Work required:
Beneath this instruction is a block of data; output from it exactly the lines that run from the one containing "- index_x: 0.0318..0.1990" through the one containing "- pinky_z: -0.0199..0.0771", inclusive.

Given information:
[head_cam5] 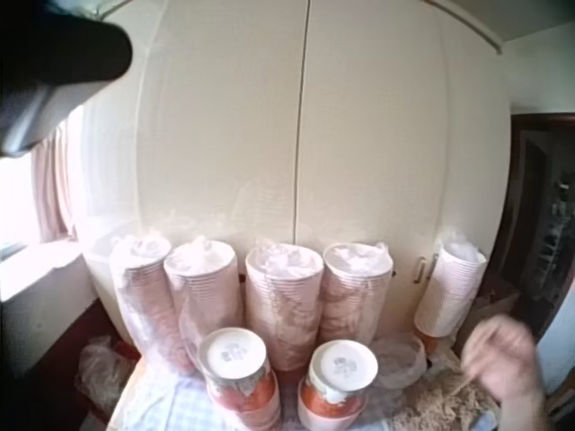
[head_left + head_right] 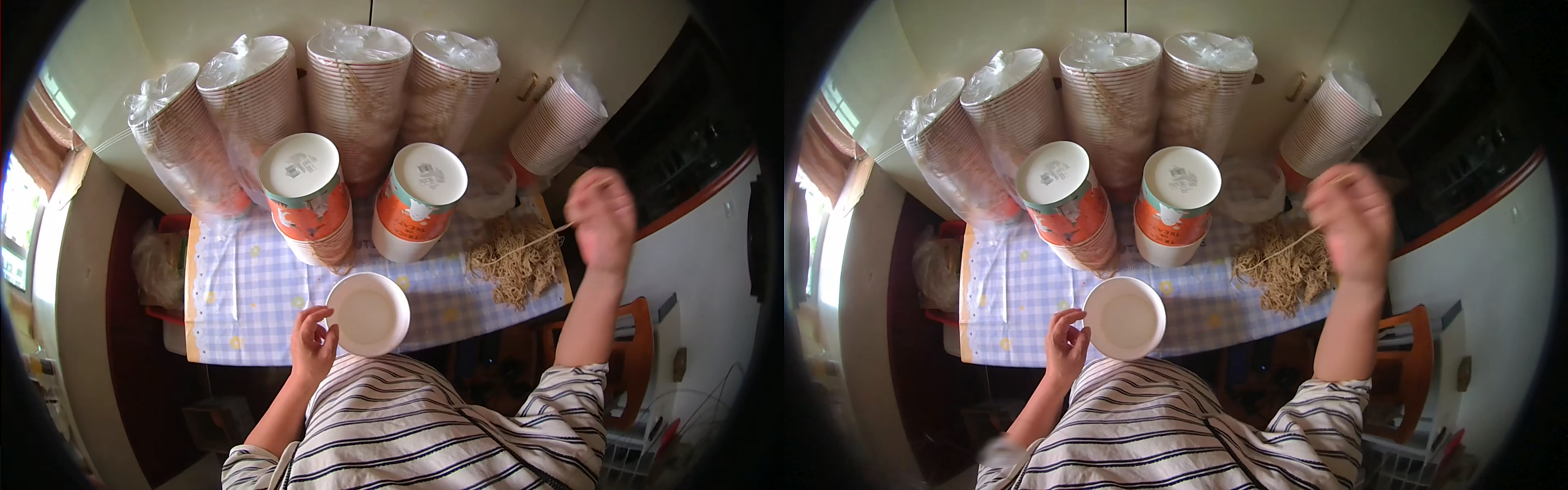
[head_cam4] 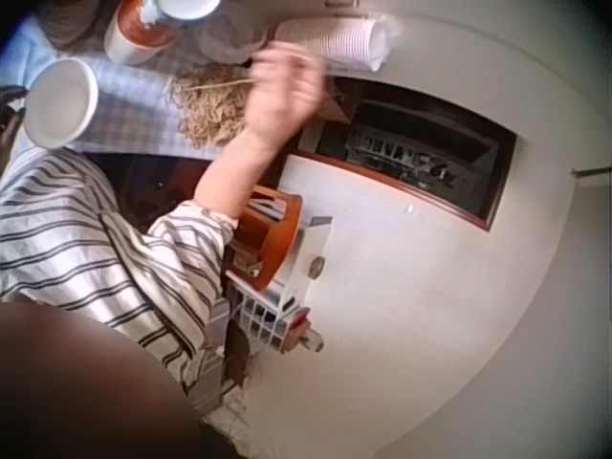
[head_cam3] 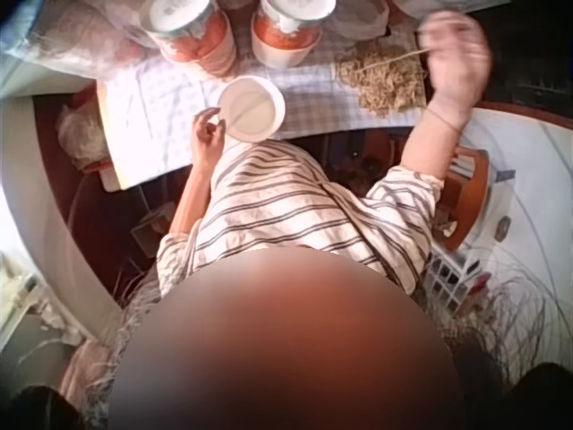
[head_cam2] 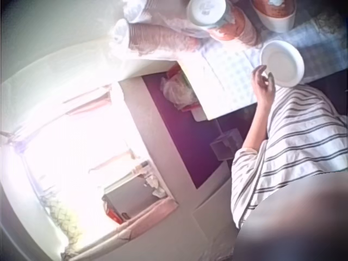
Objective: Inspecting and preparing paper bowls for packaging at a workbench.
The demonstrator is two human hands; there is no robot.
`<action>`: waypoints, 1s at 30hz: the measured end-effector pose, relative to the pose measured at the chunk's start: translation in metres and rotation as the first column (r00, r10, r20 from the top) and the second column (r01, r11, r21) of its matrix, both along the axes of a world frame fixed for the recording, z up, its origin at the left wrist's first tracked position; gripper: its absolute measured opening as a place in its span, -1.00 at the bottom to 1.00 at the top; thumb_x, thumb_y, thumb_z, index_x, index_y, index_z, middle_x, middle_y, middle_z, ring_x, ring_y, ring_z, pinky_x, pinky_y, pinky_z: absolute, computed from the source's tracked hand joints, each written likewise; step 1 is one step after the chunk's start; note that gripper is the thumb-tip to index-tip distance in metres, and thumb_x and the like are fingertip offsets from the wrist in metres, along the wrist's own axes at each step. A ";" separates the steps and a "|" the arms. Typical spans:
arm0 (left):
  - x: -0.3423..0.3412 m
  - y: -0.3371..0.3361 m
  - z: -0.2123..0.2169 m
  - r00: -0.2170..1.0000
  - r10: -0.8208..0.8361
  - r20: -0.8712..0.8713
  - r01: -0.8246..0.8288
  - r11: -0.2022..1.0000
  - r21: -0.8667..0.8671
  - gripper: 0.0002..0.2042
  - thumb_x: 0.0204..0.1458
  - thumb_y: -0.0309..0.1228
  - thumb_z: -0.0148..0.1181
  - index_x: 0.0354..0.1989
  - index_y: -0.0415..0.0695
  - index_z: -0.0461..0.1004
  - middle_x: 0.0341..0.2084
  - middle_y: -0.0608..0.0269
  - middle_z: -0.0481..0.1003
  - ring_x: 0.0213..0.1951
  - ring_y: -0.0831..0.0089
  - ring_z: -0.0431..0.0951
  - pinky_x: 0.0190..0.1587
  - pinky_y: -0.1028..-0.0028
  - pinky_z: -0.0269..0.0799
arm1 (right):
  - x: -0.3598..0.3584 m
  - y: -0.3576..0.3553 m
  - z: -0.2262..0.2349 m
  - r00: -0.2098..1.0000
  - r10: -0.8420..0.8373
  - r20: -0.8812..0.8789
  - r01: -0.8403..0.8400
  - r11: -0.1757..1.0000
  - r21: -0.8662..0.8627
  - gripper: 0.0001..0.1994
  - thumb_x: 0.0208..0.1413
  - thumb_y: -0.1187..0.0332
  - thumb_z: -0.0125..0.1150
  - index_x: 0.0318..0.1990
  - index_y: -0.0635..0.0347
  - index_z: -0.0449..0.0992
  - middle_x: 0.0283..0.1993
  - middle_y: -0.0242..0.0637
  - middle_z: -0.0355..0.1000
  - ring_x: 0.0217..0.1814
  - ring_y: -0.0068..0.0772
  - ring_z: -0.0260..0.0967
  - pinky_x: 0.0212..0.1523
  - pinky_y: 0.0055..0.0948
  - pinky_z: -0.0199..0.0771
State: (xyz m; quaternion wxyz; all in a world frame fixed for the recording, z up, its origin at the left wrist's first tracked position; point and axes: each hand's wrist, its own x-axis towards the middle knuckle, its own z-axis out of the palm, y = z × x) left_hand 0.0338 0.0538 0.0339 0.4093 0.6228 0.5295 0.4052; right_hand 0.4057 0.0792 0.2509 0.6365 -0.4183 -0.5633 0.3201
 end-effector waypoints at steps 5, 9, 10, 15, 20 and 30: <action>0.006 -0.008 0.004 0.916 -0.092 0.391 0.212 0.937 -0.277 -0.87 0.10 -0.52 0.09 -0.20 -0.25 0.46 -0.50 0.38 0.44 -0.49 0.74 0.36 -0.44 0.67 0.28 | -0.098 -0.012 -0.085 0.781 0.413 0.468 -0.264 0.898 -0.352 -0.95 -0.04 0.54 0.20 -0.37 0.27 0.51 -0.44 -0.31 0.42 -0.43 -0.49 0.37 -0.41 -0.54 0.33; 0.016 -0.004 0.028 0.844 -0.188 0.503 0.398 0.847 -0.352 -0.82 0.12 -0.42 0.10 -0.18 -0.25 0.48 -0.42 0.34 0.50 -0.42 0.70 0.38 -0.36 0.67 0.31 | -0.133 -0.021 -0.136 0.755 0.371 0.540 -0.305 0.929 -0.211 -0.90 -0.10 0.54 0.23 -0.37 0.22 0.49 -0.44 -0.27 0.39 -0.43 -0.27 0.39 -0.43 -0.39 0.39; 0.017 -0.002 0.028 0.831 -0.187 0.523 0.424 0.823 -0.379 -0.80 0.12 -0.39 0.10 -0.17 -0.25 0.48 -0.39 0.32 0.51 -0.43 0.70 0.37 -0.36 0.66 0.32 | -0.139 -0.022 -0.139 0.757 0.380 0.532 -0.314 0.925 -0.213 -0.90 -0.10 0.54 0.23 -0.37 0.22 0.49 -0.44 -0.27 0.39 -0.43 -0.27 0.39 -0.43 -0.39 0.39; 0.015 -0.002 0.026 0.798 -0.143 0.586 0.462 0.769 -0.442 -0.74 0.12 -0.30 0.11 -0.17 -0.25 0.49 -0.42 0.34 0.51 -0.40 0.66 0.40 -0.35 0.64 0.34 | -0.149 -0.023 -0.148 0.634 0.162 0.756 -0.316 0.947 0.061 -0.83 -0.20 0.54 0.25 -0.37 0.19 0.46 -0.44 -0.32 0.33 -0.44 -0.27 0.39 -0.45 -0.36 0.41; 0.020 -0.005 0.032 0.846 -0.188 0.498 0.442 0.769 -0.461 -0.76 0.12 -0.34 0.11 -0.21 -0.29 0.49 -0.43 0.30 0.51 -0.46 0.66 0.38 -0.39 0.64 0.35 | -0.153 -0.029 -0.158 0.576 0.130 0.807 -0.322 0.943 0.078 -0.81 -0.21 0.51 0.26 -0.36 0.17 0.45 -0.45 -0.33 0.30 -0.46 -0.29 0.38 -0.47 -0.36 0.41; 0.016 -0.008 0.024 0.873 -0.188 0.450 0.395 0.813 -0.427 -0.81 0.10 -0.38 0.15 -0.30 -0.30 0.50 -0.46 0.34 0.50 -0.44 0.67 0.41 -0.37 0.67 0.35 | -0.156 -0.033 -0.161 0.651 0.217 0.728 -0.315 0.949 -0.001 -0.82 -0.19 0.49 0.28 -0.37 0.13 0.45 -0.48 -0.36 0.28 -0.51 -0.33 0.38 -0.52 -0.40 0.44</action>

Task response:
  - index_x: 0.0318..0.1990
  - index_y: -0.0635..0.0347
  - index_z: -0.0449..0.0992
  - middle_x: 0.0283..0.1993
  - middle_y: -0.0242..0.0637
  - middle_z: -0.0355..0.1000
  - ring_x: 0.0217..0.1814
  - ring_y: -0.0068..0.0772
  - ring_z: -0.0260..0.0967
  - pinky_x: 0.0212..0.1523
  - pinky_y: 0.0055..0.0948
  - pinky_z: -0.0199..0.0771

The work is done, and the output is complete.